One of the newest YouTube tutorials is done by Jenny Doan and Vanessa of V and Co. Vanessa loves the new look of pleats, or in the fashion world, they are called shutters. So many dresses today are made of fabrics with the "shutter" overlay on the skirts and bodices, they are very slimming and quite popular. I have a dress made this way, and I love it.
Vanessa showed a tutorial about a month ago of a reverse applique pillow which she created by overlaying folded strips of cloth and sewing them to an underlayment, then appliquing a heart shape over the pleats to made a darling heart pillow. If this doesn't make sense, you will have to look for her tutorial, because it is very hard to explain.
For this tutorial, she just did the pleats without the applique to make a very chic pillow. Choice of fabric can make it look sleek and modern (Vanessa did hers in shades of light to dark grey to black--a very contemporary look), and on the Moda Bake Shop website, they show the same type of pillow using prints. The choice of fabic makes the style of the pillow change dramatically.
You know me, I like color, so I had to try this newest tutorial myself. I had pretty many jelly roll strips (2-1/2" wide) left from several of my recent projects. I started out with the Dogwood Trail jelly roll strips, since they were on top of the scrap heap. Then I dug further and made two more pillows! I guess this is why I named this post PILLOW-PALLOOZA! Because now I have three new and very pretty pillows for my home.
This one is using Patternista--I posted my Patternista star quilt top a week or so ago, so when that is finished, this will go on the bed with that quilt.
This one is Dogwood Trails, the quilt I just finished last weekend.
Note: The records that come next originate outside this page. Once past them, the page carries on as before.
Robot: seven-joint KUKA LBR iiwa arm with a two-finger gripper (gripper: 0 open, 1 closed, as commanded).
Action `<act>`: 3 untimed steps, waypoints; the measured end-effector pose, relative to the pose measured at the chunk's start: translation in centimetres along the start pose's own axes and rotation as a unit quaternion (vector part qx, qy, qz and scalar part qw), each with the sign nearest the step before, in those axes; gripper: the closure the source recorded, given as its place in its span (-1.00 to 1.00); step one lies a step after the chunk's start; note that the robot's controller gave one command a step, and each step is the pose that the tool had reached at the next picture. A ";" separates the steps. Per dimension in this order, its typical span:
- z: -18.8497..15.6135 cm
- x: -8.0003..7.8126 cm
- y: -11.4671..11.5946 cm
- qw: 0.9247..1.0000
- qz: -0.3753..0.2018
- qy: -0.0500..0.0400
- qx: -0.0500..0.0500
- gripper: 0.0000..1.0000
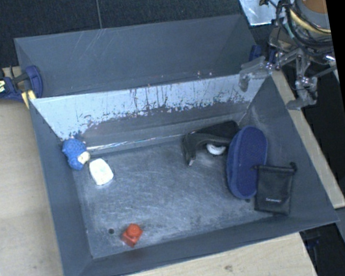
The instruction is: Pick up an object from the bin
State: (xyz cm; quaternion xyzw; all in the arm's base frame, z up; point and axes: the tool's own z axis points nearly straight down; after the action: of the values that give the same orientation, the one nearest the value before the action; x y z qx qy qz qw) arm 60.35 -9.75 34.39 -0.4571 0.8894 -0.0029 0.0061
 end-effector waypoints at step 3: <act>26.3 0.6 -1.0 0.886 -0.463 0.005 -0.010 1.00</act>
Offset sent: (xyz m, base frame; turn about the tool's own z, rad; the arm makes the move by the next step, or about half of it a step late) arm -0.0150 0.0314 -0.1629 -0.2212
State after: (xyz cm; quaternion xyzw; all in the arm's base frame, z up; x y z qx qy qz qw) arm 61.14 -10.82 8.12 -0.8170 0.5767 0.0008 -0.0048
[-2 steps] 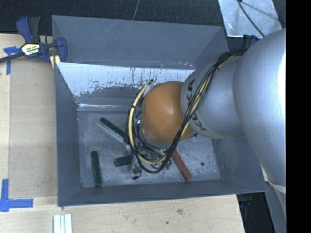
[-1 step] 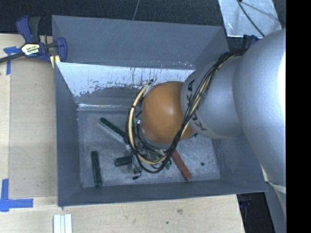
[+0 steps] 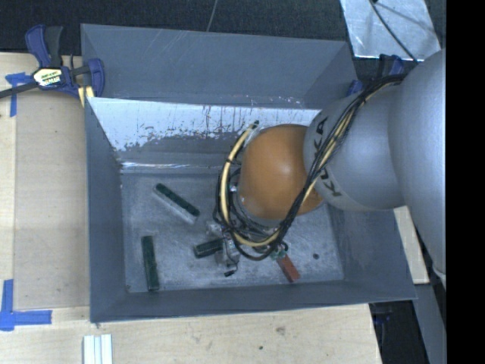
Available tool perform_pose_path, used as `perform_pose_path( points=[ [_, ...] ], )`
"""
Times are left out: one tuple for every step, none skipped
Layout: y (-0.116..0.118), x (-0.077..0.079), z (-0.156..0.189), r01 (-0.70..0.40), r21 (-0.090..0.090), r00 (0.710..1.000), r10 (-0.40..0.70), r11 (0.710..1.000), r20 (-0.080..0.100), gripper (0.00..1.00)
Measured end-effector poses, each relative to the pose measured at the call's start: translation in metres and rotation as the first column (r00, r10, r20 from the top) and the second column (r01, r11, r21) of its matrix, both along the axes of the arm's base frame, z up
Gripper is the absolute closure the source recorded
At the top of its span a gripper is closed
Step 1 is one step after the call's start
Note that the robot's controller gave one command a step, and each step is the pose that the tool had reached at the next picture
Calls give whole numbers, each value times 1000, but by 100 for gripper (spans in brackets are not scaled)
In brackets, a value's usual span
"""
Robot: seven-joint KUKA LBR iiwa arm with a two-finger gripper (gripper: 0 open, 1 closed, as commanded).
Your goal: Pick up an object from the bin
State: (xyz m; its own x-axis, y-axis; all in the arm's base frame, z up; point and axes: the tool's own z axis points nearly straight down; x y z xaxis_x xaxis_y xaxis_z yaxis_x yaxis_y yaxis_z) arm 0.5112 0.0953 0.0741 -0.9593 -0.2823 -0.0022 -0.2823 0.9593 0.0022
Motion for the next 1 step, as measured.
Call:
perform_pose_path(
  points=[
    [-6, 13, 148, 5, -2, 1000, -5, 1000, 3, 100]
  ],
)
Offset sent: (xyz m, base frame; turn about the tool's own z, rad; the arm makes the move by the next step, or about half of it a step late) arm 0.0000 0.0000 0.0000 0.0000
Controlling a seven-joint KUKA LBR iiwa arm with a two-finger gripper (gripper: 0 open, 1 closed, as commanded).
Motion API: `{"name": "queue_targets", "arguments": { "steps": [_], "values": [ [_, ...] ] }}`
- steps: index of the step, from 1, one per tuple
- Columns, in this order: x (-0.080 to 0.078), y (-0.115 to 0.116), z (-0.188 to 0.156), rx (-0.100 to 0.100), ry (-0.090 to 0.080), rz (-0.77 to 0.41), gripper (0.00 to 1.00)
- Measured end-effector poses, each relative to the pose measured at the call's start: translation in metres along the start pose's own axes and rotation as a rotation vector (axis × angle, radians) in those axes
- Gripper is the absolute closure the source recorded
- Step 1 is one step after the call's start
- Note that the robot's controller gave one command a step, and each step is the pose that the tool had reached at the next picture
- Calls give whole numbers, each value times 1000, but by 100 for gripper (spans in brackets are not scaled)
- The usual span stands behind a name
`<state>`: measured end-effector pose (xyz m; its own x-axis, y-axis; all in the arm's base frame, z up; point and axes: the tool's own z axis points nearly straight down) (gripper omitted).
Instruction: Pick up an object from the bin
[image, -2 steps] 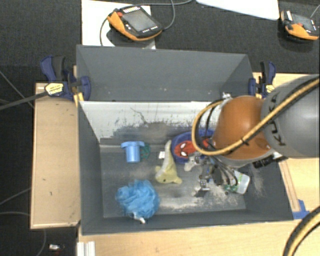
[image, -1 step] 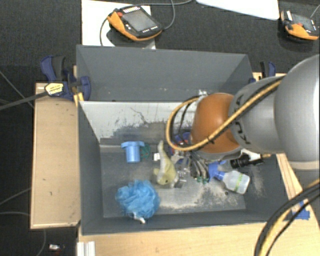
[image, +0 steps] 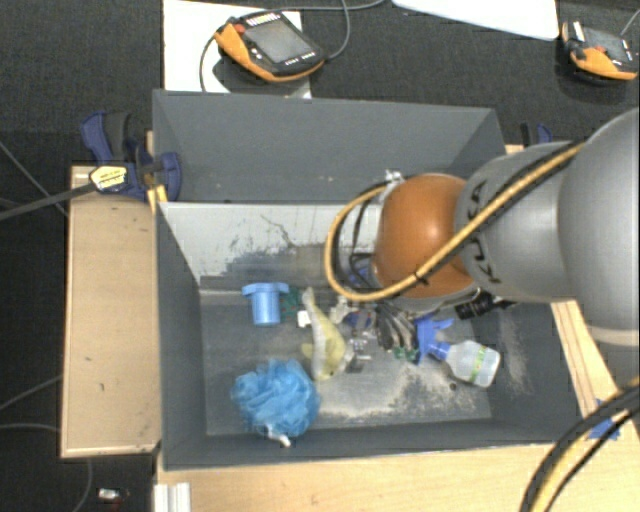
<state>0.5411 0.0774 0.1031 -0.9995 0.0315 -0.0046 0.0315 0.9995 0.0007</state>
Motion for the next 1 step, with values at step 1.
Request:
{"name": "queue_targets", "arguments": {
  "steps": [1],
  "values": [
    [-1,25,0,-3,-5,316,0]
  ]
}}
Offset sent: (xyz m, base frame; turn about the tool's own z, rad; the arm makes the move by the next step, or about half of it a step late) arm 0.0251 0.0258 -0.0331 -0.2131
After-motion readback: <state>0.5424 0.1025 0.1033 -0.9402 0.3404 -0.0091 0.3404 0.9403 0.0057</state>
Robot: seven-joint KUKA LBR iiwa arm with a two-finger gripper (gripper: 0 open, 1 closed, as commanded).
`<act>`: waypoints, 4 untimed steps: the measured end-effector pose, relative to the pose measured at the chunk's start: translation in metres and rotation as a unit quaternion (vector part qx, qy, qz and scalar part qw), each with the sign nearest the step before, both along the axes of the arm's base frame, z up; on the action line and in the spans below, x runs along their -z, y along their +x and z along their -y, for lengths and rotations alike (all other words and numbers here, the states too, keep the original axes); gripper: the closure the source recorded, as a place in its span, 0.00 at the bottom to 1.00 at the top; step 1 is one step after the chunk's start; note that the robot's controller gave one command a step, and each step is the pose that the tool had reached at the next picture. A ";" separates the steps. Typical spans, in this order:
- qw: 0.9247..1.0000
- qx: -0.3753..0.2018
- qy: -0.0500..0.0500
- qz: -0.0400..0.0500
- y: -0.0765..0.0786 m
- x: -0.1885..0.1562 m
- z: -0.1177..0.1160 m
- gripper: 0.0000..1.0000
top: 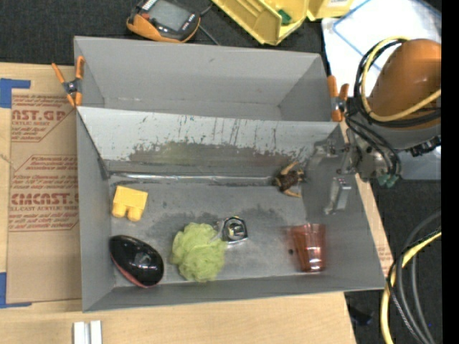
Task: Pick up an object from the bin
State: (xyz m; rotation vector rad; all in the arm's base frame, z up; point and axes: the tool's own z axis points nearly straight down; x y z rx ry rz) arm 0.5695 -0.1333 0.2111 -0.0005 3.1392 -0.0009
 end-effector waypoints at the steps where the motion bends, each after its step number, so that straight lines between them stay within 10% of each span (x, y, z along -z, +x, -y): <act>1: 1.000 0.000 0.000 0.000 0.000 0.000 0.000 0.00; 4: 0.995 -0.104 0.000 0.000 -0.081 0.096 0.002 0.00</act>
Offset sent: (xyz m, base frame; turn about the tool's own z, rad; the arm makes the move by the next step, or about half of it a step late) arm -0.0374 -0.0174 -0.0456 -0.0595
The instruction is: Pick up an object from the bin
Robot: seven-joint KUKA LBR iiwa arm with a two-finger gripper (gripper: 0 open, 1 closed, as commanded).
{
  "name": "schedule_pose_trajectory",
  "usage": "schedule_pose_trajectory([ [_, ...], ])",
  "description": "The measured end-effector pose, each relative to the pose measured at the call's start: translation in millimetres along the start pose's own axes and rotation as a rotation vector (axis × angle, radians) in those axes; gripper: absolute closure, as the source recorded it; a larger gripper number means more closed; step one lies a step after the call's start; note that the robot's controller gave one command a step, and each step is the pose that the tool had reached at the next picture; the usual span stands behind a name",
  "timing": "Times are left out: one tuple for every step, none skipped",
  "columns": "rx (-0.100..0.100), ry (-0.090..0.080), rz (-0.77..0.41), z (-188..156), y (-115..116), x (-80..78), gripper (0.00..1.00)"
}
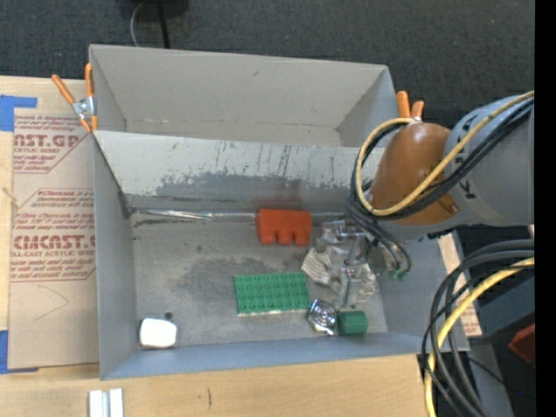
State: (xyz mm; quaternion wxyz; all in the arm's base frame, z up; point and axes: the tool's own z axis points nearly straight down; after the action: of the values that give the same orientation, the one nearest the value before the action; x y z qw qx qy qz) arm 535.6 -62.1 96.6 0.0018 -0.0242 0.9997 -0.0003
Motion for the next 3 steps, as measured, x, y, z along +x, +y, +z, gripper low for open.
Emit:
schedule_pose_trajectory([
  [-0.004, -0.002, -0.278, 15.4, -29.0, -3.7, 0.00],
  [0.002, -0.001, -0.318, 20.4, -58.3, -3.9, 0.00],
  [-0.003, -0.002, -0.032, 22.5, -54.2, -3.9, 0.00],
])
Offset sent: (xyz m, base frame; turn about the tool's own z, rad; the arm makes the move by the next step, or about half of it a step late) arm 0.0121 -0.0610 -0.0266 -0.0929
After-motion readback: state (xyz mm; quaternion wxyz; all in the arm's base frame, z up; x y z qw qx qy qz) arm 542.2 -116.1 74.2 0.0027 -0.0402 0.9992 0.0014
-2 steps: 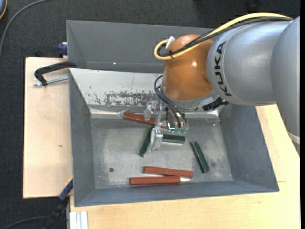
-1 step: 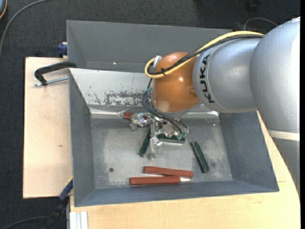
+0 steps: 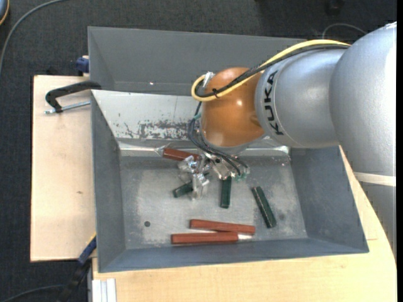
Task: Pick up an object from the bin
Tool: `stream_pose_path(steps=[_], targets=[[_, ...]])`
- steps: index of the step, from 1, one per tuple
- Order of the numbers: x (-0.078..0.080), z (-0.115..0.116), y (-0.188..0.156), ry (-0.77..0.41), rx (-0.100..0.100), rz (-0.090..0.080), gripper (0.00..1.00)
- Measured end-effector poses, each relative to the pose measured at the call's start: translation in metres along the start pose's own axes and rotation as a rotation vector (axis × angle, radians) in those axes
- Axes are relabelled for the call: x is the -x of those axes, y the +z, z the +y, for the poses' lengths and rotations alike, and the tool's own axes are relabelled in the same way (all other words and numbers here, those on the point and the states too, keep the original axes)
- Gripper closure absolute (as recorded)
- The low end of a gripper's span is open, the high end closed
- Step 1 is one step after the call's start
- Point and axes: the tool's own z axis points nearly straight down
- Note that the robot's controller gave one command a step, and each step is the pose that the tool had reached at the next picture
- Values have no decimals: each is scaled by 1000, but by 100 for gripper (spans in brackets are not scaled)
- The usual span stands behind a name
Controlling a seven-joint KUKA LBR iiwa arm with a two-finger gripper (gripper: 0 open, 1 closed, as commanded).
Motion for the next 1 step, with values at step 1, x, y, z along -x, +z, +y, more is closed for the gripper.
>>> stream_pose_path(steps=[1], targets=[[11, 7, -140, -20, -5, -16, 100]])
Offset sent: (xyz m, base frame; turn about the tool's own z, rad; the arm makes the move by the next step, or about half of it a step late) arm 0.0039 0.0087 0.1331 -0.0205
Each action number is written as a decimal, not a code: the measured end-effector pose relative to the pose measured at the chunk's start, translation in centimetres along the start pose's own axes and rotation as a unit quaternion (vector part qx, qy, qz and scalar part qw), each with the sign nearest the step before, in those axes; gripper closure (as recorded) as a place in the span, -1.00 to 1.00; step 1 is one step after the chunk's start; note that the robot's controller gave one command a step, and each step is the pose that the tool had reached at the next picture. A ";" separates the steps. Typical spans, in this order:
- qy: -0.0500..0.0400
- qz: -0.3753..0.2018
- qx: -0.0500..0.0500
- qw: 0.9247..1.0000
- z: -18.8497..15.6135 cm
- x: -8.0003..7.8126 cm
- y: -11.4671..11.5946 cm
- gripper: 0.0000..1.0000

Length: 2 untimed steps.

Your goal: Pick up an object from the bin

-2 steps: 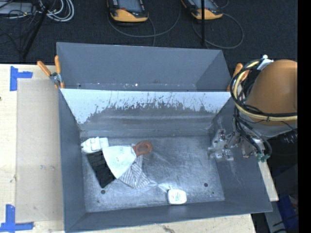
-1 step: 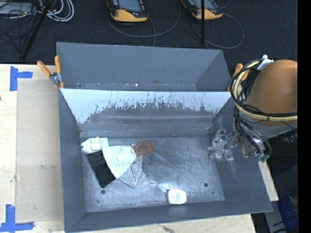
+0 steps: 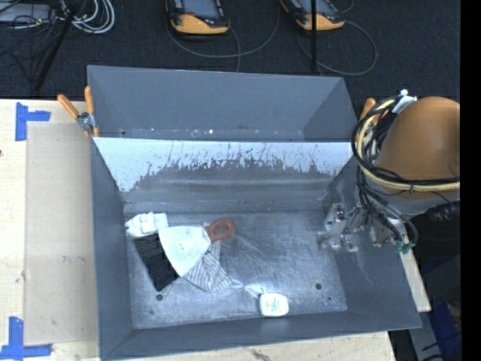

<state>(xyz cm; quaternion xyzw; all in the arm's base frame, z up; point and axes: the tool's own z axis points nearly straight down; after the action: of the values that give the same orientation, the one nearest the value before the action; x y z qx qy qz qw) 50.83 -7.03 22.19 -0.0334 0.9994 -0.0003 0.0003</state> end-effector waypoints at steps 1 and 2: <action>0.000 -0.077 -0.001 0.997 3.6 2.3 -0.9 1.00; 0.001 0.037 0.000 0.999 5.5 1.8 -0.5 -1.00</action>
Offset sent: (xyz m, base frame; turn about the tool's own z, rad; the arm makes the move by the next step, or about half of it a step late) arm -0.0175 -0.0069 -0.0546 0.0744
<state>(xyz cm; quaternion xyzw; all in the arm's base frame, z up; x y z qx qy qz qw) 49.11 -7.69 16.64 0.0036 1.0000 0.0001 -0.0003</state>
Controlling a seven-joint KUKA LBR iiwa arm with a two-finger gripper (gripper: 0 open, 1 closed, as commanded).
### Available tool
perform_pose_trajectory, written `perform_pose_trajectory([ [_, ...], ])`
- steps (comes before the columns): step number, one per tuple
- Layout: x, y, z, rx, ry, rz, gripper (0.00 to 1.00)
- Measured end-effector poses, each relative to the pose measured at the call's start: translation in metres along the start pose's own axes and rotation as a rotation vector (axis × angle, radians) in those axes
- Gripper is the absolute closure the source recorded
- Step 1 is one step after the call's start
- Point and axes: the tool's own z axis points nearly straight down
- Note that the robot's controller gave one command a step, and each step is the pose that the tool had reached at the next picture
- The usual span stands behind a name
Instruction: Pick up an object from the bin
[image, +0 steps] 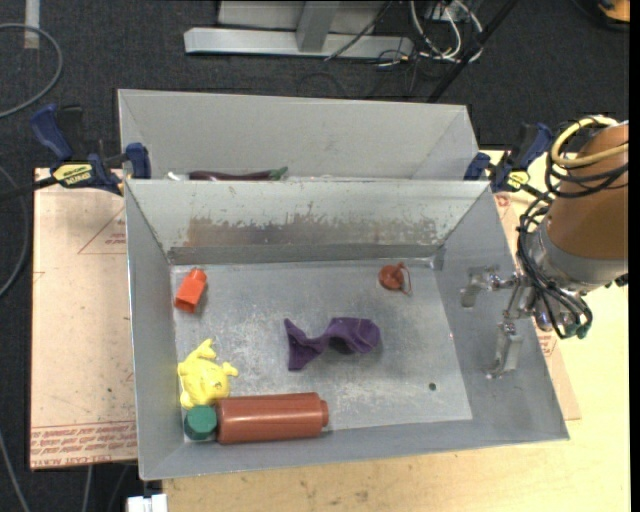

Looks oh so pretty on the bed with the other things from the same line.
I happened to find a small collection of precut fabrics at our Tuesday Morning stores here in St. Louis. I hit several different locations, and each had a small amount of the same coordinates. I happened to luck out and get a jelly roll, a charm pack, a fat quarter bundle and 2 packages of 1 yard pieces of different prints in this set of coordinates. They were very inexpensive. I'm being forewarned by forum members that some of these cheap precuts (from Wal-Mart, I think) aren't worth the powder to blow them up with, so I'm not going to spend hundreds of hours making a quilt from this fabric, with the knowledge that it might not be something that will hold up to long and hard wear. So far, I have an hour invested in the combination, because that is how long it took me to make the pillow. I think I'll do an easy large block quilt to go with this. In the meantime, I really do love this coordinate, it reminds me of Easter Egg colors--very springy.
Hope you get a chance to try to make one of these pillows. They are fun and fast and handsome, I think. I just stuffed the first one as the tutorial suggested, but put a zipper in the next two, so I can take out the inner pillow to wash the cover. Hope this will work out, and you might try doing it this way if you make one and think it will get a lot of loving, and need to be washed. I used the trimmings of poly batting from some of my quilts, now I am very glad I didn't throw this away, because I filled three pillows for free! Whooppee! Let's go have a pillow fight!